Concepts, properties or RDF triples of the solar system ontology provide the knowledge part of a COMP2 competency. Then, a tool enables to associate generic skills and performance indicators and levels to some of this knowledge to complete the specification of a competency. The right part of Fig. 9 is a screen of the TELOS Competency editor where the left panel shows the Planet competency referential with five groups of competency defined by different skill levels. Actually, the “Classify according to atmosphere” competency is selected.

The right panel presents the definition of this competency. Here are indicated the name of the competency (in french), the RDF triple that has been selected as the knowledge part, and the Generic skill part, “Apply” set at level 4 of the skill’s ordered collection and specified in the cognitive meta-domain. The following step enables the user to select values for the five performance criteria. These values combine automatically to set the performance level as expert, level 8 in a performance scale. Finally, a natural language statement of the competency summarizes all these elements.

Here we have used the Core COMP2 model (Fig. 3) and the proficiency sub-model (Fig. 4). This has set this competency at a (4,8) level in a two dimension scale (skill-level X performance-level), a metric used later in the process.

Competency referencing of learners, activities and resources

Competencies in a referential can then be associated to actors (learners, tutors, …), documents and activities according to the COMP2 sub-model for referencing (Fig. 5), in order to enable search and/or recommendation of personalized resources.

Competency descriptors are linked to TELOS resources by means of three properties: hasActualCompetency that specifies the current competencies of actors; hasPrerequisiteCompetency and hasTargetCompetency that specify the prerequisite and target competencies of resources (e.g. documents, activities) other than actors. Once the competence descriptors are added to a resource, they are permanently stored in the technical ontology of TELOS. The system can then make inferences using them.
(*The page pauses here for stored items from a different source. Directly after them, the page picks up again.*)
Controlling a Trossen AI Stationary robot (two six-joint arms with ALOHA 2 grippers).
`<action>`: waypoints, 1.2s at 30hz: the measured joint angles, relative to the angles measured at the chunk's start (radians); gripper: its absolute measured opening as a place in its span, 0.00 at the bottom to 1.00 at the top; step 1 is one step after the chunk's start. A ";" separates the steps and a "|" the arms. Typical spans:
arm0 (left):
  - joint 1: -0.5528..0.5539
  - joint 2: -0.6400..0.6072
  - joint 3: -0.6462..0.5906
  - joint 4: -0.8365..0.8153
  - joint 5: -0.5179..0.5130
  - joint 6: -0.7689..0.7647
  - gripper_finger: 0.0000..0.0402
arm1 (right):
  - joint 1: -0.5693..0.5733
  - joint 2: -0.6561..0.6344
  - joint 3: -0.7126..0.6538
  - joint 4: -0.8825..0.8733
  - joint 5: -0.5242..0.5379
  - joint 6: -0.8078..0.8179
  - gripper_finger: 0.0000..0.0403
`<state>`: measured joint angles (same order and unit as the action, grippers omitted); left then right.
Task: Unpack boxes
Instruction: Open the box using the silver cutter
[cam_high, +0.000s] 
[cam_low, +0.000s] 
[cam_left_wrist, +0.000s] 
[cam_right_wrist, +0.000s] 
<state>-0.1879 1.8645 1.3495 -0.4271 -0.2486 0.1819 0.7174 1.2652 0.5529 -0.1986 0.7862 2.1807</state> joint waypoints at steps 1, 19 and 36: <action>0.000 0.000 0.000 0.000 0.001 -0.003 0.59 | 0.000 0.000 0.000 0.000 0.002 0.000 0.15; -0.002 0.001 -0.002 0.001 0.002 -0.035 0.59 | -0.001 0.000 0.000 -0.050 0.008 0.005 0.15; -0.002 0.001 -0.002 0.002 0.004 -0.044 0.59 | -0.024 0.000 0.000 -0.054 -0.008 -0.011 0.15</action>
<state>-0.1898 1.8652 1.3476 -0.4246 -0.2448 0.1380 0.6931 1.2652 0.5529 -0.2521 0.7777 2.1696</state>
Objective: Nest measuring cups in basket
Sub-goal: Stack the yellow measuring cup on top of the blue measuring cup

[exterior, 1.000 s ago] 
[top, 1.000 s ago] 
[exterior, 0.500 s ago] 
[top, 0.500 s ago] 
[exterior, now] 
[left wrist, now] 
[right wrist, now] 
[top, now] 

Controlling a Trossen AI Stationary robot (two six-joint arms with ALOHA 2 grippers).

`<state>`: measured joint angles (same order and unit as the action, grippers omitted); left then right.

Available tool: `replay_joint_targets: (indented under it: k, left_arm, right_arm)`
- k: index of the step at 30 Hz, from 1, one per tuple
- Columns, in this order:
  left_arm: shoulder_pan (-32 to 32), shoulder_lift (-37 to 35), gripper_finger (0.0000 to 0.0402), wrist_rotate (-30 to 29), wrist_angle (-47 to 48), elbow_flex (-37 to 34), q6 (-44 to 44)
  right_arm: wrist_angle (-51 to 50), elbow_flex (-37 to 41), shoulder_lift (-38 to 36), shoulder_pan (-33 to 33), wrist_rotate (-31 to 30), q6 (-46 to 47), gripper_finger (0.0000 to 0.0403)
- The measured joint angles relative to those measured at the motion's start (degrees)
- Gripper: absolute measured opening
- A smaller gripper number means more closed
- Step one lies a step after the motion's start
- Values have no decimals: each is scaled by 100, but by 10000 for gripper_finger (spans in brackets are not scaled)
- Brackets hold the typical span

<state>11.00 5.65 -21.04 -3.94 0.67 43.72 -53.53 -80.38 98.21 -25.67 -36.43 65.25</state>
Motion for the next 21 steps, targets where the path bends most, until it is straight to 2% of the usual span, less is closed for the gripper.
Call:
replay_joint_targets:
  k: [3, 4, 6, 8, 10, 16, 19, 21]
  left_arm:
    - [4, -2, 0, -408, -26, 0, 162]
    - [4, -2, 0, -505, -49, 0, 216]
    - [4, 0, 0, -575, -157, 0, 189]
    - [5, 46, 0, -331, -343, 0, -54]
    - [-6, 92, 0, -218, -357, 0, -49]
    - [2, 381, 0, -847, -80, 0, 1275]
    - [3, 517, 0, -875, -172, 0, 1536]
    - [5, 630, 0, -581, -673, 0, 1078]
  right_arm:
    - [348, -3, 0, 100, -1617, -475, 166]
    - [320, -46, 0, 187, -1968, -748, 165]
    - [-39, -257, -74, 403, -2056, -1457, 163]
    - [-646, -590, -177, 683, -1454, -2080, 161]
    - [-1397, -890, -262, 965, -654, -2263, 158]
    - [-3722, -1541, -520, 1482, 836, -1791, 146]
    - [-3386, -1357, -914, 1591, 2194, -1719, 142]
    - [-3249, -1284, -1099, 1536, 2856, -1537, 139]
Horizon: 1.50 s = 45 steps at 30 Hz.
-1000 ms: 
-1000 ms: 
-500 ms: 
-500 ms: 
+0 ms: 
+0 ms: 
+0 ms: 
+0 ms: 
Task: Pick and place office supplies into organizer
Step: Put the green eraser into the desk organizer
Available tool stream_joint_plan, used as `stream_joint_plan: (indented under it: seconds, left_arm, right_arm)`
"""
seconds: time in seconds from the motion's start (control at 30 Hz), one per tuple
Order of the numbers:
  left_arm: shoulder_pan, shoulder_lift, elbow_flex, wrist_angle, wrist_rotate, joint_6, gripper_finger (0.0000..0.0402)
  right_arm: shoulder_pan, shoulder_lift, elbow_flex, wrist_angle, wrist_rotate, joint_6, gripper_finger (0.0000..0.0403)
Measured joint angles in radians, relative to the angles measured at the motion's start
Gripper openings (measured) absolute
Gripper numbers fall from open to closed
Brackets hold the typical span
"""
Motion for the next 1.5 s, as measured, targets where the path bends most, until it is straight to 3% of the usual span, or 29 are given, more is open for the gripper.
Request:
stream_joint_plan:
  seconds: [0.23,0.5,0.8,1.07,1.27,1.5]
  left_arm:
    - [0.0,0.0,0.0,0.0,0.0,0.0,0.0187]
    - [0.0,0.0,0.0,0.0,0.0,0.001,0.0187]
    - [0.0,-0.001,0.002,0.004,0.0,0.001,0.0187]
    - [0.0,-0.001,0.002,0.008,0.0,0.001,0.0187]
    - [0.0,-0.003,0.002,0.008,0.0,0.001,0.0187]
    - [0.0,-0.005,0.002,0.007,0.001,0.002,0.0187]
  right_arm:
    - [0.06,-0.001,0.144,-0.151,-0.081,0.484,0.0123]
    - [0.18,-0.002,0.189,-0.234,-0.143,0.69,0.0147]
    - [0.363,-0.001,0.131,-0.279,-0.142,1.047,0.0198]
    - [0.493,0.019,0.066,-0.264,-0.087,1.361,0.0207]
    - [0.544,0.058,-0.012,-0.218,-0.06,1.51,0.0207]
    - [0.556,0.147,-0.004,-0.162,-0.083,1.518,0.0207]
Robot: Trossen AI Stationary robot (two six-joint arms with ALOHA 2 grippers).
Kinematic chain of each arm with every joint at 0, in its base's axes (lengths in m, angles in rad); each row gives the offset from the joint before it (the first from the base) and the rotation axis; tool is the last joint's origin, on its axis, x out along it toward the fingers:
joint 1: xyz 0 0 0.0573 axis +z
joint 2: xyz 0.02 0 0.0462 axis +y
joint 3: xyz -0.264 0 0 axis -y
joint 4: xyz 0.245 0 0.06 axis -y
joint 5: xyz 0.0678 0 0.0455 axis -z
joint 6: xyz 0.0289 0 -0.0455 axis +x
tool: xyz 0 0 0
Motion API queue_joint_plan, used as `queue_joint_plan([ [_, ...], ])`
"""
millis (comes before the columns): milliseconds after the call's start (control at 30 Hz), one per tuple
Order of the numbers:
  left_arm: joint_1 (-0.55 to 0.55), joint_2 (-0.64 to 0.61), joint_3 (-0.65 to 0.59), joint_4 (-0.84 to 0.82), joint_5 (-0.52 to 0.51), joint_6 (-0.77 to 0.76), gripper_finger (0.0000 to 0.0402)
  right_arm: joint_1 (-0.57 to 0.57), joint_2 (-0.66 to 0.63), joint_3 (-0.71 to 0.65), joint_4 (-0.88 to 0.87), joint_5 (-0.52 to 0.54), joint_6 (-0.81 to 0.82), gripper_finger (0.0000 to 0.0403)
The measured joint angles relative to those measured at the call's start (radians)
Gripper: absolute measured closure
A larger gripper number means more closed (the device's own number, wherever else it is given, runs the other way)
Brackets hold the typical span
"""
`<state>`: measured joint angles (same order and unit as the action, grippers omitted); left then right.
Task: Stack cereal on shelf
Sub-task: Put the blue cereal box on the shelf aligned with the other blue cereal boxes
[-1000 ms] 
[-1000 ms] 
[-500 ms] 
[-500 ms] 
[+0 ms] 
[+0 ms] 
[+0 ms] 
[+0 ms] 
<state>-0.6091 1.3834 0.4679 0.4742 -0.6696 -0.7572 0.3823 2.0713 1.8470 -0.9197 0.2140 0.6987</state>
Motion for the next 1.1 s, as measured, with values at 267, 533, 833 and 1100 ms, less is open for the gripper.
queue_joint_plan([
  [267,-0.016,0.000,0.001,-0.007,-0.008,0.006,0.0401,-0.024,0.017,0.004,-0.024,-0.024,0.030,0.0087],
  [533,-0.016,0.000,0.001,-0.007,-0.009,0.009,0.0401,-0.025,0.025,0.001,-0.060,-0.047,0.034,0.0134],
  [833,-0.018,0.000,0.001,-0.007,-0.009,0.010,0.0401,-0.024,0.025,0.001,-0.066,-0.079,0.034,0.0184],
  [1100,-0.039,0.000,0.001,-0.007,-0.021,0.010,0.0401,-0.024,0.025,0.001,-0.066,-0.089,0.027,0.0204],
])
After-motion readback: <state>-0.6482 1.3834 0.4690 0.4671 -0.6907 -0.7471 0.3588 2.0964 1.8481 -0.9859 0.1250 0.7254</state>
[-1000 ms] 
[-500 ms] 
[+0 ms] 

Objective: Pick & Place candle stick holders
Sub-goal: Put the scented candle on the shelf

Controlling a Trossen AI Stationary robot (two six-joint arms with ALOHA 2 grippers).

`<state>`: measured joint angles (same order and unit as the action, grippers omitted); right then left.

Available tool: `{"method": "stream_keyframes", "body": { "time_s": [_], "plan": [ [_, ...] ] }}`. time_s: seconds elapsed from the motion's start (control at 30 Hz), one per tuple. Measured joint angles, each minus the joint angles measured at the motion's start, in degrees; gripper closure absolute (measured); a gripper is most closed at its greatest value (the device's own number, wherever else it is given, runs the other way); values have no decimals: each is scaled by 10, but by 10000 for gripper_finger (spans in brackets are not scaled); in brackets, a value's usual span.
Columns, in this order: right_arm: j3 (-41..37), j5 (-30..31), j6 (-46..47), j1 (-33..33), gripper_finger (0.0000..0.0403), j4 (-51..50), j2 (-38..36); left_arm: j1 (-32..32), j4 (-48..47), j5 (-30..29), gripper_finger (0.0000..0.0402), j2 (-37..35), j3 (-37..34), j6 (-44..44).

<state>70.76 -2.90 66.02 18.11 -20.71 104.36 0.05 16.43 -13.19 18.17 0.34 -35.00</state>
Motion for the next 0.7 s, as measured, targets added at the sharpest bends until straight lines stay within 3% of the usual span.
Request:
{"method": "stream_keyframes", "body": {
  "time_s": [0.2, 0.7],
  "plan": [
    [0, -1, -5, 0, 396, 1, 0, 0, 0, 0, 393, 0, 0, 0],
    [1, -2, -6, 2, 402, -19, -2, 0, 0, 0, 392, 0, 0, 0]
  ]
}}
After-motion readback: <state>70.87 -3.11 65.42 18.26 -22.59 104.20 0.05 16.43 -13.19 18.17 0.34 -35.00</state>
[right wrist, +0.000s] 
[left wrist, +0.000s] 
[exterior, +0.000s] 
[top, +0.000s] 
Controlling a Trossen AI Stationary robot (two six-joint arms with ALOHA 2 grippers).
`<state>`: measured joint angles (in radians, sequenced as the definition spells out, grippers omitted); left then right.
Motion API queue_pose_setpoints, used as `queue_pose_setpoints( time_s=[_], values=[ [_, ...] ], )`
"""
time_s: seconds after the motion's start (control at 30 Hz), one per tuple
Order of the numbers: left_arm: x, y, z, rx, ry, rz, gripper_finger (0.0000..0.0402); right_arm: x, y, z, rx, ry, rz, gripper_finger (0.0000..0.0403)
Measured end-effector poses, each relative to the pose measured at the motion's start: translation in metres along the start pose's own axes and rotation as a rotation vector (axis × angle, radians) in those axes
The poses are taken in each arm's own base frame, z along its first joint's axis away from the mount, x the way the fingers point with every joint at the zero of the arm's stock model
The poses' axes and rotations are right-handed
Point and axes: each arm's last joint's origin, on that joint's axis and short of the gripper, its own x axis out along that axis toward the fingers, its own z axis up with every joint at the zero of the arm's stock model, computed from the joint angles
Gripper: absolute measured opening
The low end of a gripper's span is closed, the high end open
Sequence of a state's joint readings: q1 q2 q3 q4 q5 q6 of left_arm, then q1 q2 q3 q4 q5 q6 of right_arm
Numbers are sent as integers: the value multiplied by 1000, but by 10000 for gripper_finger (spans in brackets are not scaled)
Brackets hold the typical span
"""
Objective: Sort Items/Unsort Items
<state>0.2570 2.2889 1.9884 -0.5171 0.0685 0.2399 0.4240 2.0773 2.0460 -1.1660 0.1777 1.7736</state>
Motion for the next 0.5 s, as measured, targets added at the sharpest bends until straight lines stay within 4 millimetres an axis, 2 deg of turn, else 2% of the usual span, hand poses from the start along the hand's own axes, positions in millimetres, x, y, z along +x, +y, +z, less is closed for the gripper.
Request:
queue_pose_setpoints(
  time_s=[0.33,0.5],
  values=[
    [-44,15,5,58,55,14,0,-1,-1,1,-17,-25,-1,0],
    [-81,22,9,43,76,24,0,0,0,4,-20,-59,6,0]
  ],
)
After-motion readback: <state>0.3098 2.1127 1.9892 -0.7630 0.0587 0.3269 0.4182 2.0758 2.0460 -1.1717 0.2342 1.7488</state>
Each particular competency associated to a learner results from a competency assessment processes that sets the learner’s actual competencies at the start of the learning environment. If no adequate competency record exist for a learner, as is most often the case, assessment activities can be added at the beginning of the learning scenario, for example a Competency-based questionnaire, that will set the initial competency level of each learner. As the learner progresses, the automatic assessment process is constantly identifying supporting pieces of evidence from the execution of the scenario by the learner: exams or tests passed, documents produced, activities succeeded, appraisal by other individuals, etc., as mentioned in the COMP2 evidence sub-model (Fig. 6).

In parallel, the same Competency referential serves to reference activities/tasks and resources in a learning environment with prerequisite and target competencies from this referential. When an activity or resource is achieved, used or produced by a learner, its target competencies is added to the learner’s actual competencies and the activity or resource is added as evidence of this new learner’s competency, enriching the user model and populating his/her eLearning scenario.

Competency-based search and recommendation

A competency comparison algorithm enables the inference of a competency gap or of an alignment between an actor’s actual competency and the prerequisite and target competencies of the activities or resources that he executes or consults (Authors, ref 5). These comparisons serve to provide recommendations to learners or facilitators as to which activities or resource to use in a personalized learning environment. The goal here is to identify relevant resources according to an actor’s actual competency.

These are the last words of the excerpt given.